I think it is 16 bit data which is built from 8 bit image. :)
I'll point this discussion to Chris Breeze and wait for his comments.
Mickey
8th of April 2003 (Tue), 23:59
Hey Pekka,
I just ran that RAW through my Powershovel workflow and the colours turned out very well (IMO). I'd be happy to send you an email with a full sized JPEG if you're interested (about 1.42MB). I also tried running LinearSharpen on the linear Powershovel output. I know it's not designed to handle these files so the result is rather irrelevant, but it looked like it had too much contrast for my liking. The sharpness looked to be pretty similar except using High sharpening tended to emphasize noise in the bokeh more than my normal method. I look forward to trying your LinearSharpen once Canon fixes the 16-bit bug.

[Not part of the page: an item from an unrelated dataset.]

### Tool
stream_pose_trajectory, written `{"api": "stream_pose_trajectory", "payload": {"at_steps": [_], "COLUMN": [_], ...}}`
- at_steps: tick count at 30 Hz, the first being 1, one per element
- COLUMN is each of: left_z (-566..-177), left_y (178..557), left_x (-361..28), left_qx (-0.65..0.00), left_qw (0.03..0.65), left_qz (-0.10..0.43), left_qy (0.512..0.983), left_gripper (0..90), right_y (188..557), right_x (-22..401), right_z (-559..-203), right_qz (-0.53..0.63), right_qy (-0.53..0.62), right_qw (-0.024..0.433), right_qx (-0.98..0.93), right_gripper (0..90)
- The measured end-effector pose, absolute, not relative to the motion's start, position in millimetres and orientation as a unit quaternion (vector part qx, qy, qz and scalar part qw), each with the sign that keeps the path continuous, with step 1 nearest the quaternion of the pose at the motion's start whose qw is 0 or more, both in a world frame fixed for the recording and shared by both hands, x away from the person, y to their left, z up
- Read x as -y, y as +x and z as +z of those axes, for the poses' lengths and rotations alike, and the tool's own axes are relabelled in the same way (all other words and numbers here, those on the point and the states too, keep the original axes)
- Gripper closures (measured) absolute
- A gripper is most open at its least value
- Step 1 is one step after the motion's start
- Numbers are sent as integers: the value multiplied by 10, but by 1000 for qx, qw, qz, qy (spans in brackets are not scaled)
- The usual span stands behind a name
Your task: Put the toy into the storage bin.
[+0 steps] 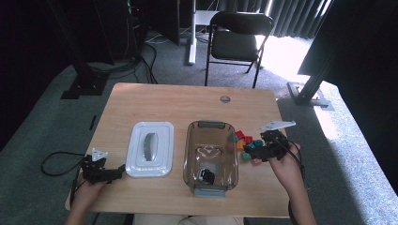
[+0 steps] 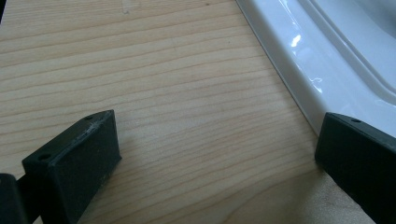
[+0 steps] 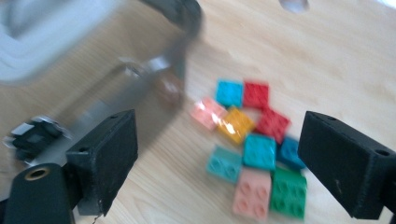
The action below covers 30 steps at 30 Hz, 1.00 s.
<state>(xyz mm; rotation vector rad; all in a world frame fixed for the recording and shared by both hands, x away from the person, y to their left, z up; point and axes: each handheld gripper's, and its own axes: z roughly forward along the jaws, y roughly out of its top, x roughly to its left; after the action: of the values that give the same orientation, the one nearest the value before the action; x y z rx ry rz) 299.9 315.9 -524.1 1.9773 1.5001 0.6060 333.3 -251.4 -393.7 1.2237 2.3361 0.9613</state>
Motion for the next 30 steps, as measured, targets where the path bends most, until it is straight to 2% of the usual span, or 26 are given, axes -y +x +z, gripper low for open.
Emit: {"api": "stream_pose_trajectory", "payload": {"at_steps": [3,10,14,18,23,28,30], "left_z": [-5241,-5241,-5241,-5241,-5241,-5241,-5241], "left_y": [2999,2998,2998,2994,2993,2993,2993], "left_x": [-3159,-3158,-3159,-3158,-3158,-3158,-3158], "left_qx": [-562,-562,-562,-562,-563,-563,-563], "left_qw": [289,289,289,288,289,289,289], "left_qz": [227,227,227,228,228,228,228], "left_qy": [741,741,741,741,740,740,740], "left_gripper": [5,5,5,5,5,5,5], "right_y": [3338,3317,3201,3113,3100,3090,3103], "right_x": [2615,2877,2964,2986,3019,3019,2993], "right_z": [-4087,-4410,-4629,-4758,-4934,-5016,-5040], "right_qz": [325,366,365,351,343,337,319], "right_qy": [465,512,524,530,542,553,542], "right_qw": [172,123,138,154,107,106,121], "right_qx": [-805,-768,-757,-756,-760,-755,-768], "right_gripper": [111,108,230,256,278,278,325]}}
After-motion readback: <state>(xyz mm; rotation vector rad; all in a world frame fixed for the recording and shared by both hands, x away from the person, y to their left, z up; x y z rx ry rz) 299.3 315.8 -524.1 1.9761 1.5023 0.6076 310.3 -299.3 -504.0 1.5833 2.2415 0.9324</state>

If you haven't yet tried Powershovel 2, here's a link to the latest version I just put online this morning in case you're interested: http://www.morpheusmultimedia.com/ps/ps2.html
Michael
Chris Breeze
10th of April 2003 (Thu), 12:46
BreezeBrowser uses the same Canon raw conversion libraries for 10D conversion as Canon's File Viewer Utility. I've just compared the output from BB v2.6 and FVU 1.2 with 10D 16-bit linear conversion and the results are identical.
It appears to be a bug in the Canon raw conversion libraries, not in the way BB handles the image data after conversion. I've reported the bug to Canon.